### Try it
Set out exactly, line by line, the stretch of data below that begins at the line containing "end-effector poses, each" and ends at the line containing "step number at", with both ends kept.

### Supplied data
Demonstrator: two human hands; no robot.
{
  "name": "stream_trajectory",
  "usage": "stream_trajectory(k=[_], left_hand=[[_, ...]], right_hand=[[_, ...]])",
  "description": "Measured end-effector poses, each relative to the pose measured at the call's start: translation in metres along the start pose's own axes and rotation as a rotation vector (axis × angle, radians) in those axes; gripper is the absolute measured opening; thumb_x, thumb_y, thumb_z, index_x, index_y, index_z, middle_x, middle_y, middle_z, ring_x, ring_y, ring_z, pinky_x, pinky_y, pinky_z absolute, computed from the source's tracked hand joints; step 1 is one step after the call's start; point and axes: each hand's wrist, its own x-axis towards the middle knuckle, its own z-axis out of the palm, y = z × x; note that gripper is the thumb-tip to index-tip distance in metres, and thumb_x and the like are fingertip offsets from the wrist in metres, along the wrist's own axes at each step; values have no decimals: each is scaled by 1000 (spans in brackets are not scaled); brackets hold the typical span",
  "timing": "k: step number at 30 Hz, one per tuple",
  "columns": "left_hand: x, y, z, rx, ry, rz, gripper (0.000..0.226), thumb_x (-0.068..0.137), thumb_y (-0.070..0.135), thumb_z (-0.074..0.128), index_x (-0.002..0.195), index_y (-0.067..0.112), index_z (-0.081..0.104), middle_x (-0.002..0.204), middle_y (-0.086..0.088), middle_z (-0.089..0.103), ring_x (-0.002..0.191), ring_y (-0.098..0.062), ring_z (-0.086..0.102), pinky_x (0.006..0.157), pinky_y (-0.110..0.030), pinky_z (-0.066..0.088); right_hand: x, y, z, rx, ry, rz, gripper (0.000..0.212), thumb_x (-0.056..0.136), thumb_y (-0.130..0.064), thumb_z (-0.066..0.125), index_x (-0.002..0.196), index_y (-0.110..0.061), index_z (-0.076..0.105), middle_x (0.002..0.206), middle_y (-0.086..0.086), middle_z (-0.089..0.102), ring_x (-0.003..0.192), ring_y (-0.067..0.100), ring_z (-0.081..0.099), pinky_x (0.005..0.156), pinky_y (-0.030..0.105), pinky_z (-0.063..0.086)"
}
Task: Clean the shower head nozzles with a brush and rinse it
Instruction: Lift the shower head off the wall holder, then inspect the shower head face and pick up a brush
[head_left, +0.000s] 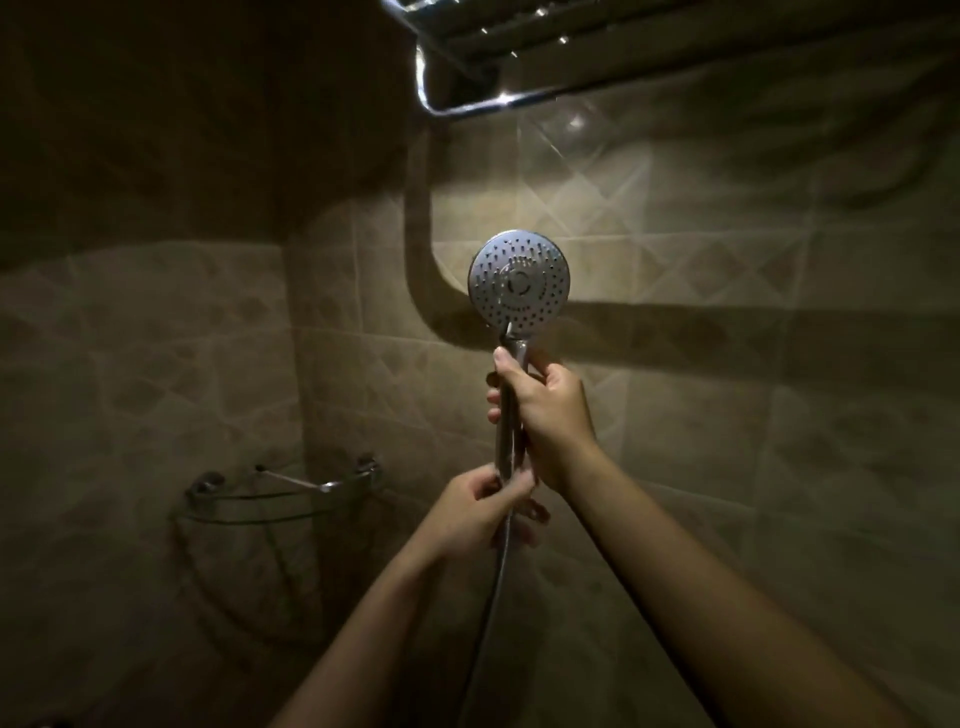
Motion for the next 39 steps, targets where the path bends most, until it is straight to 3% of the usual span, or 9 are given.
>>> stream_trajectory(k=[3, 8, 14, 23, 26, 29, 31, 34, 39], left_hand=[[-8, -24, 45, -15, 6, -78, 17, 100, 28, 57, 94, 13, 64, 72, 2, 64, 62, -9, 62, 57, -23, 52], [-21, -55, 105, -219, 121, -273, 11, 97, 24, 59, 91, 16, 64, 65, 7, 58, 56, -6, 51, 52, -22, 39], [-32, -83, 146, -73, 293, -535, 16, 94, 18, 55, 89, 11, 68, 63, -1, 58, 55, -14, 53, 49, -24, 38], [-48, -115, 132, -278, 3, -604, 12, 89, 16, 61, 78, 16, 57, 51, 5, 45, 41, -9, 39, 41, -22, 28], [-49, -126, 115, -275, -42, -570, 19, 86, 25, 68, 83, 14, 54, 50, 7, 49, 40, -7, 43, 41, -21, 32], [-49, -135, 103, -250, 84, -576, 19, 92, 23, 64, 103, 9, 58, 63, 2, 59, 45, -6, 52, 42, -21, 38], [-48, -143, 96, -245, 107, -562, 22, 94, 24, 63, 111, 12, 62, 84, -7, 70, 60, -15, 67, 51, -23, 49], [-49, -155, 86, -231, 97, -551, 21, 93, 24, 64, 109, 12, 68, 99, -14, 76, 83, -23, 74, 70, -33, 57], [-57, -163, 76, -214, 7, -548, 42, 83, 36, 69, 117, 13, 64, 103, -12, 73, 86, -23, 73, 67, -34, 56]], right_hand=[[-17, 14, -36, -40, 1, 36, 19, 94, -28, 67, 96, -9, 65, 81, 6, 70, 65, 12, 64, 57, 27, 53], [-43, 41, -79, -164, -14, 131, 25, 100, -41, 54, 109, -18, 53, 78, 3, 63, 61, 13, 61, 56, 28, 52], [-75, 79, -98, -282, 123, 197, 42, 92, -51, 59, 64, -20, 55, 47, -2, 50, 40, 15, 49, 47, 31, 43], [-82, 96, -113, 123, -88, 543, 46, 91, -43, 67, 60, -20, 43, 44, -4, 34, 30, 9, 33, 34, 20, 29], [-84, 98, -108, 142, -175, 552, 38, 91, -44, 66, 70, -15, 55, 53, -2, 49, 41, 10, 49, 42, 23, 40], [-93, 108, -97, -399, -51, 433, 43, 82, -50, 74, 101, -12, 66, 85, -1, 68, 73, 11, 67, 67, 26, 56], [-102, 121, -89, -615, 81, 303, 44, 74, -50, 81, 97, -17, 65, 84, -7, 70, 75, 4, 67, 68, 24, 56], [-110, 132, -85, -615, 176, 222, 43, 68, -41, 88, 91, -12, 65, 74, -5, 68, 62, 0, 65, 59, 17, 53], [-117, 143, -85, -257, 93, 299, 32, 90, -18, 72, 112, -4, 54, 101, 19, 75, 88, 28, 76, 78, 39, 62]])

### Solution to this exercise
  "description": "Measured end-effector poses, each relative to the pose measured at the call's start: translation in metres along the start pose's own axes and rotation as a rotation vector (axis × angle, radians) in those axes; gripper is the absolute measured opening; thumb_x, thumb_y, thumb_z, index_x, index_y, index_z, middle_x, middle_y, middle_z, ring_x, ring_y, ring_z, pinky_x, pinky_y, pinky_z absolute, computed from the source's tracked hand joints; step 1 is one step after the call's start; point and axes: each hand's wrist, its own x-axis towards the middle knuckle, its own z-axis out of the palm, y = z × x; note that gripper is the thumb-tip to index-tip distance in metres, and thumb_x and the like are fingertip offsets from the wrist in metres, along the wrist's own axes at each step; values have no decimals: each is scaled by 1000 (spans in brackets are not scaled); brackets hold the typical span",
  "timing": "k: step number at 30 Hz, one per tuple",

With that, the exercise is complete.